Nifty rallied 100 points intraday and formed small bullish candle which resembles a Hammer kind of formation on daily charts.
If the pullback rally extends and helps Nifty close above 11,600 levels, then the index could reclaim 11,700 in coming sessions, said experts.
Hammer is a bullish reversal pattern formed after a decline. A Hammer consists of no upper shadow, a small body, and long lower shadow. The long lower shadow of the Hammer signifies that it tested its support where demand was located and then bounced back.
The Nifty50 after opening higher at 11,561.45 extended southward journey as the day progressed and hit a day’s high of 11,599 and recouped all previous day’s losses. The index closed 84 points higher at 11,582.90.
“Nifty50 appears to have taken support around 11,500 levels before registering a pull back rally which resulted in Hammer kind of formation. As our twin momentum oscillators generated a buy signal the probability of witnessing a rally towards 11,700 remains higher though a confirmation in this regard will occur once Nifty manages a close above 11,600 levels,” Mazhar Mohammad, Chief Strategist – Technical Research & Trading Advisory, Chartviewindia.in, told Moneycontrol.
He said in this pull back attempt if Nifty manages to get past 11,700 levels then for this upward corrective rally ideal target remains in the zone of 11,771–11,797 levels while on the downsides 11,460 shall remain critical support in the near term.
Mazhar Mohammad advised traders to create long positions in Nifty either on dips or on a close above 11,600 levels but technical stop remains below 11,460 breach of which can resume the downswing with initial targets of 11,400.

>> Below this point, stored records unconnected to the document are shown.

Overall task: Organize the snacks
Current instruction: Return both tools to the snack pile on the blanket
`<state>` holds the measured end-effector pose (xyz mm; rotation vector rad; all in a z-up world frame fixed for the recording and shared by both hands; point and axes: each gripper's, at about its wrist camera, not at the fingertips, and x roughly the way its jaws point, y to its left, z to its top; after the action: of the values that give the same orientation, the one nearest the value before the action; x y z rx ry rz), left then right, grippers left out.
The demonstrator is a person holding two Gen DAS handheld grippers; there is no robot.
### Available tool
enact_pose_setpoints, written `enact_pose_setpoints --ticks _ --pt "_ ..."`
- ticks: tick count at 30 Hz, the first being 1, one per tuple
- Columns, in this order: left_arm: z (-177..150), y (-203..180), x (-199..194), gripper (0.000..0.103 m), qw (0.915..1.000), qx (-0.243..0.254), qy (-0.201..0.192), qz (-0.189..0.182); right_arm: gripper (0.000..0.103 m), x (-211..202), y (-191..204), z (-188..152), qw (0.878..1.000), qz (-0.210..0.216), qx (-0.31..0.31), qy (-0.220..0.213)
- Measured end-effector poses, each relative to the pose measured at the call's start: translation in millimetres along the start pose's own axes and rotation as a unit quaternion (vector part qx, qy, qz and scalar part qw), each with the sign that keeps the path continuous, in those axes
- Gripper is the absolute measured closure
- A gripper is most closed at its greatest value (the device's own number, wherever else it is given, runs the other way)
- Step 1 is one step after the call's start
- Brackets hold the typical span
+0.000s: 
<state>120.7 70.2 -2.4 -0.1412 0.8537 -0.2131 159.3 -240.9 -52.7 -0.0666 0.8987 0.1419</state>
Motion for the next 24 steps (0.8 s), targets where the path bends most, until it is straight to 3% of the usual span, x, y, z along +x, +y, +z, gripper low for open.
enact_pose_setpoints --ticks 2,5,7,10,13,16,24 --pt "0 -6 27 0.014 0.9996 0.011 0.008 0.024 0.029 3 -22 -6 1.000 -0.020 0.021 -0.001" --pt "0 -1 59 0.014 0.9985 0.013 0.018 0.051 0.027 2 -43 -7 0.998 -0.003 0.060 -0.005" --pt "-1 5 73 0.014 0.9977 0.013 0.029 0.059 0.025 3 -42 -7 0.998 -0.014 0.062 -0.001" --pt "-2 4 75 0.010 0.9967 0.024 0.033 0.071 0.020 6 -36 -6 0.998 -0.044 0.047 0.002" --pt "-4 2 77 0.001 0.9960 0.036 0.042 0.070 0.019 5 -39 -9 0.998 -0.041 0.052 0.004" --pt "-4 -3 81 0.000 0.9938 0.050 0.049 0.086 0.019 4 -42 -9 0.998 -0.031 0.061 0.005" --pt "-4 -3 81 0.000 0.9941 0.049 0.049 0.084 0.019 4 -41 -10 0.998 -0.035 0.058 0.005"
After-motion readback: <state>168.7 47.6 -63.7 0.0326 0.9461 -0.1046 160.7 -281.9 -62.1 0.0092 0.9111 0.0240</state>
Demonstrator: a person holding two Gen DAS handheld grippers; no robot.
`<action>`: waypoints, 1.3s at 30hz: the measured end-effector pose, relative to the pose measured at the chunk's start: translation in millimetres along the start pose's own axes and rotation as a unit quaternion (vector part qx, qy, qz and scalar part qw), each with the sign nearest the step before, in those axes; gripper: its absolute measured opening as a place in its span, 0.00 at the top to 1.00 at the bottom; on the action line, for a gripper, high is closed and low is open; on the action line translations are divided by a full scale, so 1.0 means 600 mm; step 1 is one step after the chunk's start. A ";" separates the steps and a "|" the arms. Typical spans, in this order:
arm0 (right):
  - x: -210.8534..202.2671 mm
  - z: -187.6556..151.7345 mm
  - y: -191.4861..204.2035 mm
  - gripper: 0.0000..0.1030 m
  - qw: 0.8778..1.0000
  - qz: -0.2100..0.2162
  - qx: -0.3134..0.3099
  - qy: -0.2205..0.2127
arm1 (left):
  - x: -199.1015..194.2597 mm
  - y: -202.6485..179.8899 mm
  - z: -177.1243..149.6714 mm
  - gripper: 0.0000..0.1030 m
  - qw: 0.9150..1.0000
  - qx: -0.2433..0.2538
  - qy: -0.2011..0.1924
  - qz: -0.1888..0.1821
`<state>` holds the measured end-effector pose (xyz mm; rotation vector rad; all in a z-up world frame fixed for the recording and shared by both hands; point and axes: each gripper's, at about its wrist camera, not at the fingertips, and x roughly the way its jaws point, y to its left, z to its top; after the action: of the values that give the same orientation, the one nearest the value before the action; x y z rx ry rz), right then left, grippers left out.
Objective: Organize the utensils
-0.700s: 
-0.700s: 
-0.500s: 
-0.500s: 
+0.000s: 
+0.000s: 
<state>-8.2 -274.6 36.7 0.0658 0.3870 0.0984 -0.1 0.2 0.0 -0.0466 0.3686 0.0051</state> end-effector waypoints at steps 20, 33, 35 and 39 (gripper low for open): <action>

India VIX fell sharply by 8.32 percent to 12.50 levels.
On the options front, maximum Put open interest (OI) is at 11,300 followed by 11,500 strike while maximum Call OI is at 12,000 followed by 11,900 strike.
Put writing is at 11,200 then 11,300 strike while Call writing is at 11,650 followed by 11,900 strike.
Experts feel option data suggests a trading range in between 11,400 to 11,800 zones.
“Index has respected to its long term trend line by connecting major swing lows of 10,004, 10,585 and 11,108 levels. It started to form higher highs – higher low from past two trading sessions and supports are slightly shifting higher. Now it needs to continue to hold above 11,550 zone to extend its bounce towards next hurdle of 11,650 zones while on the downside supports are seen at 11,500 then 11,420 zones,” said Chandan Taparia, Associate Vice President | Analyst-Derivatives at Motilal Oswal Financial Services said.
Bank Nifty managed to hold 30,500 level and finally ended in positive territory after the decline of last four trading days, rising 194.45 points to 30,716.55.
“It is forming higher highs – higher lows from past two trading sessions and now need to hold above 30,600 zone to witness a bounce towards 31,000 level while on the downside major support is seen at 30,500 then 30,250 zones,” added Taparia.